EXERCISE BRIEF:
Reproduce the entries below exactly, but only from the line containing "Would you kindly point to the left gripper right" to the line containing "<point>248,124</point>", inclusive.
DATA EXTRACTS: Begin
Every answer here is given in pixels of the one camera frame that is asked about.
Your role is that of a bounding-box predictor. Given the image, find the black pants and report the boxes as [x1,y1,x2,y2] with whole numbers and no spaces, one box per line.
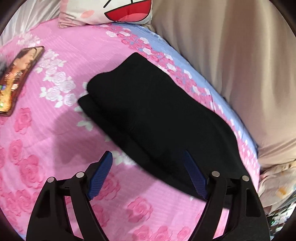
[78,53,247,196]

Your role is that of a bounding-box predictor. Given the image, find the silver satin curtain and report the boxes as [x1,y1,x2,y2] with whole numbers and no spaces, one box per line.
[1,1,60,46]

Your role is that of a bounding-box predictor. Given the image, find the phone with picture case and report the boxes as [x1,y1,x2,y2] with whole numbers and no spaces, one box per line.
[0,46,45,116]

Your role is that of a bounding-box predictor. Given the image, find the pink rose bed sheet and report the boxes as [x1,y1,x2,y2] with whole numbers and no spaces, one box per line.
[1,20,260,240]

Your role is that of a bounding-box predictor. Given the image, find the cartoon face pillow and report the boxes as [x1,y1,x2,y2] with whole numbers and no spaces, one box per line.
[58,0,152,28]

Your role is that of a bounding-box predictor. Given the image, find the floral grey blanket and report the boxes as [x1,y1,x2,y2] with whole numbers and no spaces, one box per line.
[258,161,295,237]

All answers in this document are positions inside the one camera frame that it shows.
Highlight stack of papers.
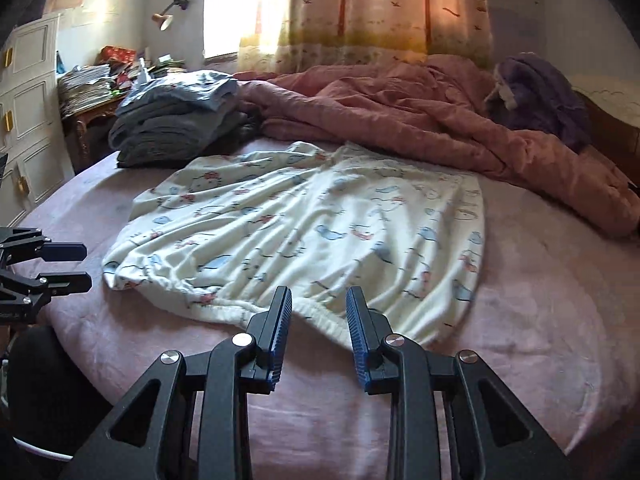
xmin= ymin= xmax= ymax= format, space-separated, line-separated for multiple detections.
xmin=56 ymin=64 xmax=116 ymax=119

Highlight wooden headboard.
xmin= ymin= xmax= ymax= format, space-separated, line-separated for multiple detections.
xmin=568 ymin=75 xmax=639 ymax=185

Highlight pink bed sheet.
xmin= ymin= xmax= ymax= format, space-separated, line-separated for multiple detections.
xmin=16 ymin=158 xmax=639 ymax=479

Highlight pink plaid duvet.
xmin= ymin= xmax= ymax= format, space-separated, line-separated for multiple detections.
xmin=235 ymin=54 xmax=639 ymax=237

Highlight pink wall lamp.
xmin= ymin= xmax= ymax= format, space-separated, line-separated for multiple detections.
xmin=152 ymin=0 xmax=190 ymax=32

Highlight white drawer cabinet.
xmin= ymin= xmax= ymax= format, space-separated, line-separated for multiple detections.
xmin=0 ymin=14 xmax=74 ymax=226

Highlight tree print curtain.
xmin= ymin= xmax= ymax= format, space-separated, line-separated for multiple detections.
xmin=238 ymin=0 xmax=492 ymax=74

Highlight stack of folded grey clothes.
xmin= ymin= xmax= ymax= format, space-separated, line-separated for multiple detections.
xmin=108 ymin=70 xmax=247 ymax=168

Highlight white cartoon cat print pants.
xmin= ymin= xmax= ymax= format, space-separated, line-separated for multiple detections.
xmin=102 ymin=142 xmax=485 ymax=346

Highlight red gift bag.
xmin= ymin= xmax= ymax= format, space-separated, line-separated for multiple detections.
xmin=96 ymin=46 xmax=137 ymax=65

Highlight carved wooden desk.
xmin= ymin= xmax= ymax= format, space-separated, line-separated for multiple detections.
xmin=62 ymin=94 xmax=125 ymax=174

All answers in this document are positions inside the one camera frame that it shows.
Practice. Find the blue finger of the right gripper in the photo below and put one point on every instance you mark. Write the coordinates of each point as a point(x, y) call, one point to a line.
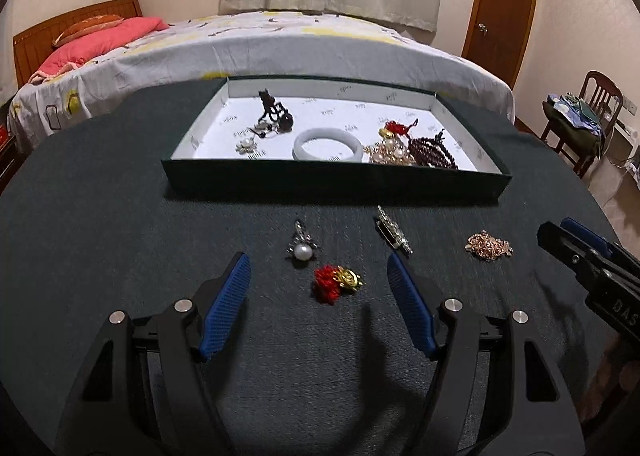
point(595, 241)

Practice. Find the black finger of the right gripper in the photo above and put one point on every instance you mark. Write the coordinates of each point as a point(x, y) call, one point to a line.
point(584, 262)

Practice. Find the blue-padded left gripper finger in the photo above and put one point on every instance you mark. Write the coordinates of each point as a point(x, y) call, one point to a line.
point(141, 388)

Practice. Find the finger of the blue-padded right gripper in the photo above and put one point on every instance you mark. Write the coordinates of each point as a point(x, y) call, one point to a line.
point(527, 410)

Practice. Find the red gold knot charm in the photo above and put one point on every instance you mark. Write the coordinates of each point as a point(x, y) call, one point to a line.
point(331, 282)

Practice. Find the red tassel gold charm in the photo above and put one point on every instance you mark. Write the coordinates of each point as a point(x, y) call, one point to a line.
point(393, 129)

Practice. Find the pearl flower brooch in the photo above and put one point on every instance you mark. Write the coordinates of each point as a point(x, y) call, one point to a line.
point(246, 146)

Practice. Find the white jade bangle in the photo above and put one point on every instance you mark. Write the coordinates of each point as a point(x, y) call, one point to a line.
point(329, 134)

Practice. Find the black cord pendant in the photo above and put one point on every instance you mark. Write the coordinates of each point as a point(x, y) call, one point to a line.
point(275, 119)

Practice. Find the clothes pile on chair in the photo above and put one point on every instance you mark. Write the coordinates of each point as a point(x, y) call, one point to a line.
point(567, 120)

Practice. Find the dark wooden chair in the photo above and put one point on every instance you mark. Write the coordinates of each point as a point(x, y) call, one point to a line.
point(602, 96)

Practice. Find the dark grey table cloth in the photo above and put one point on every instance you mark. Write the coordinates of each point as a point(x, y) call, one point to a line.
point(88, 225)

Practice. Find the silver crystal bar brooch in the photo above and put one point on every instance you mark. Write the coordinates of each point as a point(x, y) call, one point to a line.
point(392, 233)

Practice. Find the silver pearl pendant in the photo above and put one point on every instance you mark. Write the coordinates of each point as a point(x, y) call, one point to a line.
point(302, 247)

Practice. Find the green tray white lining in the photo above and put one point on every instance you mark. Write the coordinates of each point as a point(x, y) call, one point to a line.
point(323, 141)

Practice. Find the dark wooden nightstand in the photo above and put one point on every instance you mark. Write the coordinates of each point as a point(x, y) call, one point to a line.
point(11, 158)

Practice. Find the brown wooden door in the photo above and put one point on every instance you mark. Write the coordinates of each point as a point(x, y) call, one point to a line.
point(498, 34)

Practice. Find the bed with patterned sheet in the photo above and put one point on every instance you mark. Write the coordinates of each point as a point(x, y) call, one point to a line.
point(253, 43)

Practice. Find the pink pillow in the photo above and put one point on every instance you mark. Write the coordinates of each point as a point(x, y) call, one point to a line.
point(75, 54)

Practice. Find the wooden headboard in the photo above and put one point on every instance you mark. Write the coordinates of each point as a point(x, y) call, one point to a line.
point(34, 45)

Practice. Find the orange cushion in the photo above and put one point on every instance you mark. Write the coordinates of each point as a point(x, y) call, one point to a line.
point(85, 27)

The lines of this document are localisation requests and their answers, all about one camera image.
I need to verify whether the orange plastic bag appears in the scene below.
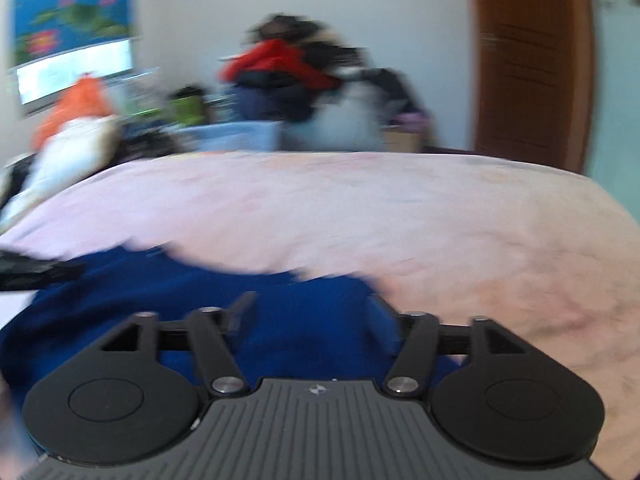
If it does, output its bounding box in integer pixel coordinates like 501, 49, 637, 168
32, 74, 113, 151

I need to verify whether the light blue towel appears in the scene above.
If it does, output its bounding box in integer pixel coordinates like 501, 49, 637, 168
176, 122, 282, 152

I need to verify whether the blue embroidered sweater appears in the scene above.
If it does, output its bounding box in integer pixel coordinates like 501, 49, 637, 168
0, 244, 467, 411

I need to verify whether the pile of dark clothes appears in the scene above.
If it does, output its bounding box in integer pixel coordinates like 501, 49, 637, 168
218, 14, 431, 153

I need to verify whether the lotus print roller blind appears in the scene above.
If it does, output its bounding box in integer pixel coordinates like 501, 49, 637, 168
10, 0, 134, 67

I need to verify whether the window with grey frame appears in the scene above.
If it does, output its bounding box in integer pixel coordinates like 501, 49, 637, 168
15, 39, 134, 107

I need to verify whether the brown wooden door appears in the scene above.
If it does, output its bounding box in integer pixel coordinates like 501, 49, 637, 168
474, 0, 596, 174

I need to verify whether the frosted glass wardrobe door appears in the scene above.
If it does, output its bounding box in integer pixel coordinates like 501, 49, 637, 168
587, 0, 639, 218

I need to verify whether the pink floral bed blanket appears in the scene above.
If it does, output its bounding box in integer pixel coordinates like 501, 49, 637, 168
1, 152, 639, 479

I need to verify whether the clear plastic bag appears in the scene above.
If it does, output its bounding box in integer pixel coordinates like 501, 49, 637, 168
281, 81, 384, 152

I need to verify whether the red jacket on pile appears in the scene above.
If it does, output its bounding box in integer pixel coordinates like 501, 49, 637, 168
219, 39, 340, 91

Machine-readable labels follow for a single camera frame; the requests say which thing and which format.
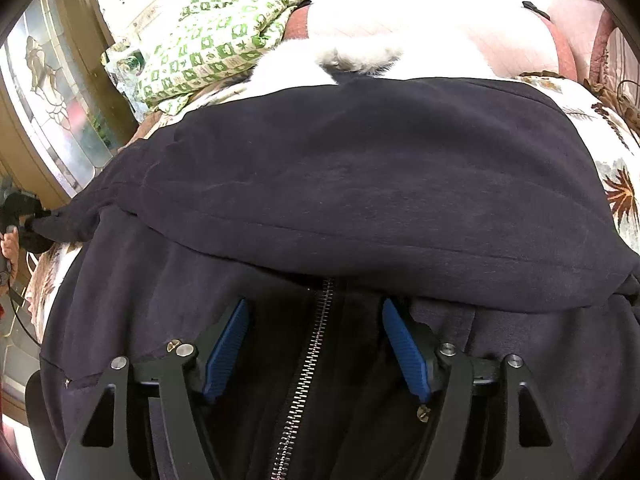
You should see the green patterned pillow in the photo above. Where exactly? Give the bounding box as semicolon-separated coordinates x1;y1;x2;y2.
101;0;306;120

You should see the striped beige pillow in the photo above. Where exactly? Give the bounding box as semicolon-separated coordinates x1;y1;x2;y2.
593;28;639;133

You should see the black fur-trimmed coat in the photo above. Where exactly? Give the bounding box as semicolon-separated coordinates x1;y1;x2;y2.
32;77;639;479

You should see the person's left hand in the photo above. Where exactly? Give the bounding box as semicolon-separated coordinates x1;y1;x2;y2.
1;226;20;286

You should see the stained glass door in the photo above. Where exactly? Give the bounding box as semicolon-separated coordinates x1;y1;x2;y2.
1;0;122;196

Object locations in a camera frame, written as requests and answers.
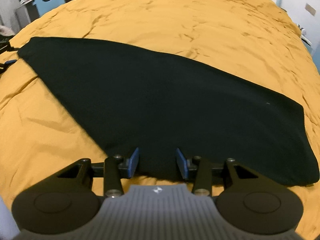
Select pile of clothes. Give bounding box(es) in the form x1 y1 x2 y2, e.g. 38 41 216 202
0 25 15 45

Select black pants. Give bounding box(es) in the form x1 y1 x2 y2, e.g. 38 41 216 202
18 37 319 186

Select blue nightstand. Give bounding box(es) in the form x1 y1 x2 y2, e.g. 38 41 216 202
298 25 313 54

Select white desk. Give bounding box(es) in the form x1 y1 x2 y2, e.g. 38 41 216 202
15 0 72 29

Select yellow bed cover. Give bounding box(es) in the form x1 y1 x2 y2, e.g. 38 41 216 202
0 0 320 240

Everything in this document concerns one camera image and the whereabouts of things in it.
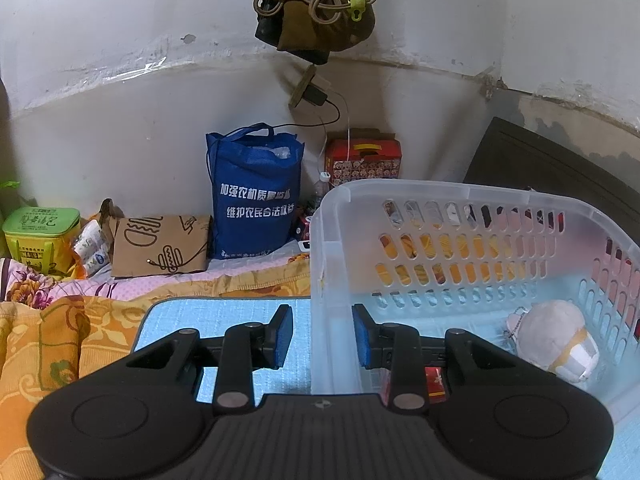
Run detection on red small box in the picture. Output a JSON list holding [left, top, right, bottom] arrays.
[[380, 367, 447, 404]]

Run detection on clear plastic laundry basket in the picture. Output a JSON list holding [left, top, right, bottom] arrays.
[[310, 180, 639, 422]]

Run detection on white taped ball bundle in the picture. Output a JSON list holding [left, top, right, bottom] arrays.
[[506, 300, 600, 384]]

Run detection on brown paper food bag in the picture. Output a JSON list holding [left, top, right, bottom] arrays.
[[99, 198, 212, 278]]

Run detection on blue tote bag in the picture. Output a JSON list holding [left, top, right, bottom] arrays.
[[205, 122, 305, 259]]

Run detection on white snack packets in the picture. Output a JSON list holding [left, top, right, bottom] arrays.
[[73, 219, 113, 276]]

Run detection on red cartoon gift box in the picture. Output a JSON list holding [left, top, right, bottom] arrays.
[[324, 128, 402, 186]]

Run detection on orange floral blanket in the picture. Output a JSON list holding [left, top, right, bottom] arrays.
[[1, 255, 311, 479]]

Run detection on dark wooden headboard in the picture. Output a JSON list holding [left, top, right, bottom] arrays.
[[464, 117, 639, 240]]

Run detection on green yellow lidded box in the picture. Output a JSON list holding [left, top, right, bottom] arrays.
[[2, 207, 80, 276]]

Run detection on brown hanging bag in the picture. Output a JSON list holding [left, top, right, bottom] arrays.
[[253, 0, 376, 65]]

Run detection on black charger cable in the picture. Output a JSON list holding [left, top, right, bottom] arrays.
[[271, 98, 342, 134]]

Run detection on black wall charger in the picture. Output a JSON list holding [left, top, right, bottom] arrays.
[[302, 84, 328, 107]]

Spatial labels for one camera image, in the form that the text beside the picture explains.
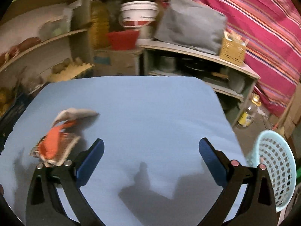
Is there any oil bottle on floor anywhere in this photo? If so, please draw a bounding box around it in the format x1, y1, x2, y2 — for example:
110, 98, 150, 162
237, 93, 261, 128

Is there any white plastic bucket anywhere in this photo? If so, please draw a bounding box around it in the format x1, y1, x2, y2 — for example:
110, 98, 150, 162
118, 1, 159, 29

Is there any clear plastic food container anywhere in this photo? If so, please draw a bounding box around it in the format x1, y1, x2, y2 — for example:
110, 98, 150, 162
38, 16, 71, 41

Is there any yellow woven box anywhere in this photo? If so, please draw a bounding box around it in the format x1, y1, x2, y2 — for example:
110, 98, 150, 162
219, 30, 249, 67

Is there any red plastic bowl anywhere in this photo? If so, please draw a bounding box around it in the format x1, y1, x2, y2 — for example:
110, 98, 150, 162
107, 30, 140, 50

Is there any white paper napkin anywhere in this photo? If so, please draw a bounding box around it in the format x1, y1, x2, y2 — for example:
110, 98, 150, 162
52, 108, 98, 127

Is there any striped red curtain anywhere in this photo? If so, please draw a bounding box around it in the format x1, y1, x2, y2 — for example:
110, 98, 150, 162
160, 0, 300, 116

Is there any light blue plastic basket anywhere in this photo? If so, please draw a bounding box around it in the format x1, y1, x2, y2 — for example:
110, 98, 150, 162
246, 130, 297, 212

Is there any cardboard box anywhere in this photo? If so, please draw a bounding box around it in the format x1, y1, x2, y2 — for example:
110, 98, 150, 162
93, 47, 143, 76

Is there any low white shelf unit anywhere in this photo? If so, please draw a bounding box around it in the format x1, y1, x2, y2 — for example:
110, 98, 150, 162
137, 39, 260, 125

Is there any light blue tablecloth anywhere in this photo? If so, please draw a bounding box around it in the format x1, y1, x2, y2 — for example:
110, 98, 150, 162
1, 76, 245, 225

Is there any wooden wall shelf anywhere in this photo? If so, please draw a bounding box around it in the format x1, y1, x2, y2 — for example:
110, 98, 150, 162
1, 0, 93, 88

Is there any yellow egg tray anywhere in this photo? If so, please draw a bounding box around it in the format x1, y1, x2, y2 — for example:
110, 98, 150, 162
47, 57, 94, 83

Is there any grey fabric cover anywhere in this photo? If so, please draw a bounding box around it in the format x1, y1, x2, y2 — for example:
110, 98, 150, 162
154, 0, 227, 55

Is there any orange snack wrapper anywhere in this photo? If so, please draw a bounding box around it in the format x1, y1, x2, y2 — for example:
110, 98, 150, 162
29, 120, 81, 167

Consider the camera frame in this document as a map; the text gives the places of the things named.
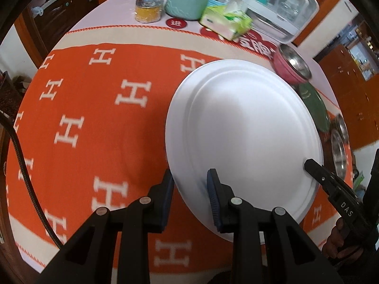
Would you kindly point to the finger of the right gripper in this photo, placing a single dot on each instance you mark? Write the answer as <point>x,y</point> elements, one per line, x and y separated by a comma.
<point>360,215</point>

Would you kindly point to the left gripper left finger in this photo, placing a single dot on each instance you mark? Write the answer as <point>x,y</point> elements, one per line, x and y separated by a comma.
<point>88,255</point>

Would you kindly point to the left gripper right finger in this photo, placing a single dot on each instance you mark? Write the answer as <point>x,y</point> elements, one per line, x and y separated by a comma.
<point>268,246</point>

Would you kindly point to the large steel bowl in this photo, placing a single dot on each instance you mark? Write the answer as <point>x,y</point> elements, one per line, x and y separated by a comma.
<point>338,138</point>

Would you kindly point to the green plate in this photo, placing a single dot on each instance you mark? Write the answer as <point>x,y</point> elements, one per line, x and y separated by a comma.
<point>315,105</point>

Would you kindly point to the white paper plate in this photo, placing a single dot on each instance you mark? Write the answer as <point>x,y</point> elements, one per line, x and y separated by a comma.
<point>248,124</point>

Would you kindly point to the pink steel bowl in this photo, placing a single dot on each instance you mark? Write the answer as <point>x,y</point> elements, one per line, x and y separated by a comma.
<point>290,66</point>

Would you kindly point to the right hand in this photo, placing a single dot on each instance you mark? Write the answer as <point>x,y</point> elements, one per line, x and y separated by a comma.
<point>334,247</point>

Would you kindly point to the orange H-pattern blanket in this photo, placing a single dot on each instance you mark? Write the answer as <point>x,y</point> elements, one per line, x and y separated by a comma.
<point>92,129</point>

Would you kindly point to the white clear storage box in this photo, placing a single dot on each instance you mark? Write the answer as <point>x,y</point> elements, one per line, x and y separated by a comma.
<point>281,20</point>

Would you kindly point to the green tissue pack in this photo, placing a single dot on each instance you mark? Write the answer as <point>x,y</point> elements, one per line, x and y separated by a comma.
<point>228,21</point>

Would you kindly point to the wrapped yellow container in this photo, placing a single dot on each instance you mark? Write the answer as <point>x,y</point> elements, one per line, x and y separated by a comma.
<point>148,11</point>

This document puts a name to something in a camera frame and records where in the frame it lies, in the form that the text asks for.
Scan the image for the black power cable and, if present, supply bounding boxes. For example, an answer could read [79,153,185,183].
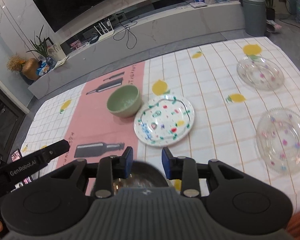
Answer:
[112,19,140,50]

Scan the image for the pink bottle print mat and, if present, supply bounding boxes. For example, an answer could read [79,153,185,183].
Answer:
[55,61,147,196]

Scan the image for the white wifi router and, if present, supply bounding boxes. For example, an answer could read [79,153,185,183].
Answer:
[94,19,114,41]

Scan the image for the white painted ceramic plate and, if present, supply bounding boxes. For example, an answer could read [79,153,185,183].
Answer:
[134,94,195,147]

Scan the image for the green ceramic bowl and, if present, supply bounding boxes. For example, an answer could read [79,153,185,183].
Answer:
[107,85,142,118]

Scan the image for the lemon checkered tablecloth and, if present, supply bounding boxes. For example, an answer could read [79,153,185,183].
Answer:
[20,37,300,211]

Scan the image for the grey trash bin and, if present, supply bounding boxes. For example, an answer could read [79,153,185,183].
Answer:
[242,0,267,37]

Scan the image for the clear glass plate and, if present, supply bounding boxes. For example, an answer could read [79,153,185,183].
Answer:
[256,108,300,175]
[237,55,285,91]

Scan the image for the golden vase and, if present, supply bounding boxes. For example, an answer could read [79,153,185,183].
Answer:
[22,58,39,81]

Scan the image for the blue steel bowl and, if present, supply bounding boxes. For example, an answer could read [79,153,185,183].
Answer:
[113,161,171,194]

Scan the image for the grey tv cabinet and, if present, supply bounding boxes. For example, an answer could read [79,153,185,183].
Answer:
[29,1,244,99]

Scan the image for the small potted plant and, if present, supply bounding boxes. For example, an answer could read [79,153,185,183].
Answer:
[27,25,49,58]
DATA EXTRACTS: End
THE ANSWER:
Would you kindly point to the left gripper right finger in this photo, placing a single dot on each instance you mark? Write the answer as <point>x,y</point> elements, one per line, x and y separated by a comma.
<point>268,246</point>

Would you kindly point to the large steel bowl in this photo, placing a single dot on each instance you mark? Write the answer as <point>x,y</point> elements, one per line, x and y separated by a comma.
<point>338,138</point>

Would you kindly point to the green plate in this photo, placing a single dot on each instance you mark? Write the answer as <point>x,y</point> elements, one per line, x and y separated by a comma.
<point>315,105</point>

Would you kindly point to the white paper plate in this photo, placing a single dot on each instance you mark? Write the answer as <point>x,y</point> elements, one per line, x and y separated by a comma.
<point>248,124</point>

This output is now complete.